Assignment
Begin at the line containing "Return the outline of every instance of the <item>robot" in the entries below and end at the line containing "query (the noun phrase to segment): <item>scratched"; transcribe that range exactly and nothing outside it.
"""
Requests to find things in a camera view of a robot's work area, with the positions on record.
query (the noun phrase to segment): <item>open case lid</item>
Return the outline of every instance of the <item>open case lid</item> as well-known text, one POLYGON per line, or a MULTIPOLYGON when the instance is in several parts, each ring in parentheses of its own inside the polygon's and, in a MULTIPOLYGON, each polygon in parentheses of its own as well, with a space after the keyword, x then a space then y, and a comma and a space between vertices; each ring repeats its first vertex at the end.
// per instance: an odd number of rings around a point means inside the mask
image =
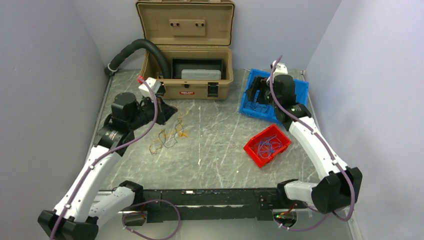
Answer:
POLYGON ((144 38, 156 45, 229 46, 231 0, 138 0, 144 38))

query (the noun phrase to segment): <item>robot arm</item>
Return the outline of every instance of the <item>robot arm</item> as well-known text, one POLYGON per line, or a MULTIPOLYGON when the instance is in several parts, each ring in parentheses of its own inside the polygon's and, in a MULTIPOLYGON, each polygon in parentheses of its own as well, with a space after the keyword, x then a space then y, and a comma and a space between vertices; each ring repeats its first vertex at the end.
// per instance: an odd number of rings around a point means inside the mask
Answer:
POLYGON ((356 202, 362 182, 361 171, 357 167, 350 168, 335 154, 318 130, 306 106, 296 102, 295 82, 290 75, 287 75, 286 66, 282 63, 277 63, 275 72, 276 74, 272 79, 272 87, 276 99, 285 111, 297 118, 297 120, 292 119, 291 116, 282 111, 274 101, 269 86, 270 79, 256 80, 255 87, 260 90, 259 96, 261 96, 258 99, 266 101, 267 104, 274 107, 277 119, 299 141, 311 159, 320 180, 319 183, 310 183, 291 179, 279 183, 277 186, 279 201, 284 203, 297 200, 311 203, 323 214, 345 208, 351 203, 351 191, 348 181, 341 172, 344 171, 353 185, 354 202, 356 202), (317 136, 321 138, 326 146, 323 145, 317 136), (329 156, 329 151, 332 153, 333 159, 329 156))
MULTIPOLYGON (((145 82, 154 89, 154 93, 159 89, 155 79, 149 78, 145 82)), ((139 88, 144 96, 140 103, 137 102, 136 96, 129 92, 120 93, 115 97, 112 113, 97 132, 94 146, 78 177, 52 211, 44 210, 39 215, 38 223, 47 235, 52 234, 53 226, 61 218, 54 234, 56 240, 93 240, 99 228, 116 213, 134 203, 143 202, 143 187, 131 181, 124 181, 112 194, 93 204, 102 183, 127 148, 106 155, 98 164, 94 164, 94 161, 111 149, 134 140, 134 130, 154 119, 155 109, 151 98, 156 98, 159 105, 157 124, 164 125, 177 112, 176 108, 164 103, 159 96, 152 96, 148 90, 144 91, 147 89, 144 84, 139 88)))

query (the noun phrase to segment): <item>scratched metal surface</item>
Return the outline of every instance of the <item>scratched metal surface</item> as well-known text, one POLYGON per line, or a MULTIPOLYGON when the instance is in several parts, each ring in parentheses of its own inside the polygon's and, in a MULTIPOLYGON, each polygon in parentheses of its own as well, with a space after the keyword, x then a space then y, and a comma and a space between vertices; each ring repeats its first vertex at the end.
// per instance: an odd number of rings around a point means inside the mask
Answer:
MULTIPOLYGON (((118 93, 132 92, 138 100, 141 99, 139 84, 135 80, 138 73, 139 70, 122 70, 114 76, 101 123, 111 112, 111 103, 118 93)), ((300 79, 299 71, 289 74, 300 79)), ((167 104, 178 108, 178 113, 166 125, 156 124, 143 139, 128 147, 102 189, 110 190, 125 180, 139 183, 145 189, 275 187, 293 178, 318 182, 318 175, 306 152, 282 127, 292 144, 264 167, 258 168, 243 150, 250 138, 271 124, 238 112, 248 75, 246 69, 234 70, 234 82, 225 101, 166 100, 167 104), (166 146, 174 144, 173 147, 151 154, 149 146, 154 139, 162 129, 171 133, 178 118, 182 119, 187 137, 169 138, 166 146)), ((140 135, 146 128, 138 129, 135 135, 140 135)))

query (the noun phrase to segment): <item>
"""
Solution to the exercise
Return the outline of every instance of the <item>robot arm</item> as well-known text, one POLYGON per line, or a MULTIPOLYGON when the instance is in several parts, each ring in parentheses of its own inside the polygon's and, in a MULTIPOLYGON, each polygon in parentheses of its own as well, with a space after the keyword, x then a space then y, and a comma and a space between vertices; each ring repeats its first vertex at the end.
// per instance: an odd number of rings around a point means inside the mask
Answer:
POLYGON ((356 202, 362 182, 361 171, 357 167, 350 168, 335 154, 318 130, 306 106, 296 102, 295 82, 290 75, 287 75, 286 66, 282 63, 277 63, 275 72, 276 74, 272 79, 272 87, 276 99, 285 111, 297 118, 297 120, 292 119, 291 116, 282 111, 274 101, 269 86, 270 79, 256 80, 255 87, 260 90, 259 96, 261 96, 258 99, 266 101, 267 104, 274 107, 277 119, 299 141, 311 159, 320 180, 319 183, 310 183, 291 179, 279 183, 277 186, 279 201, 284 203, 297 200, 311 203, 323 214, 345 208, 351 203, 351 191, 348 181, 341 172, 344 171, 353 185, 354 202, 356 202), (317 136, 321 138, 326 146, 323 145, 317 136), (329 156, 329 151, 332 153, 333 159, 329 156))
MULTIPOLYGON (((145 82, 154 89, 154 93, 159 89, 155 79, 149 78, 145 82)), ((139 88, 144 96, 140 103, 137 102, 136 96, 129 92, 120 93, 115 97, 112 113, 97 132, 94 146, 78 177, 52 211, 44 210, 39 215, 38 223, 47 235, 52 234, 53 226, 61 218, 54 234, 56 240, 93 240, 99 228, 116 213, 134 203, 143 202, 143 187, 131 181, 124 181, 112 194, 93 204, 102 183, 127 148, 106 155, 98 164, 94 164, 94 161, 111 149, 134 140, 134 130, 154 119, 155 109, 151 98, 156 98, 159 105, 157 124, 164 125, 177 112, 176 108, 164 103, 159 96, 152 96, 148 90, 144 91, 147 89, 144 84, 139 88)))

query (the noun phrase to segment): <item>scratched metal surface</item>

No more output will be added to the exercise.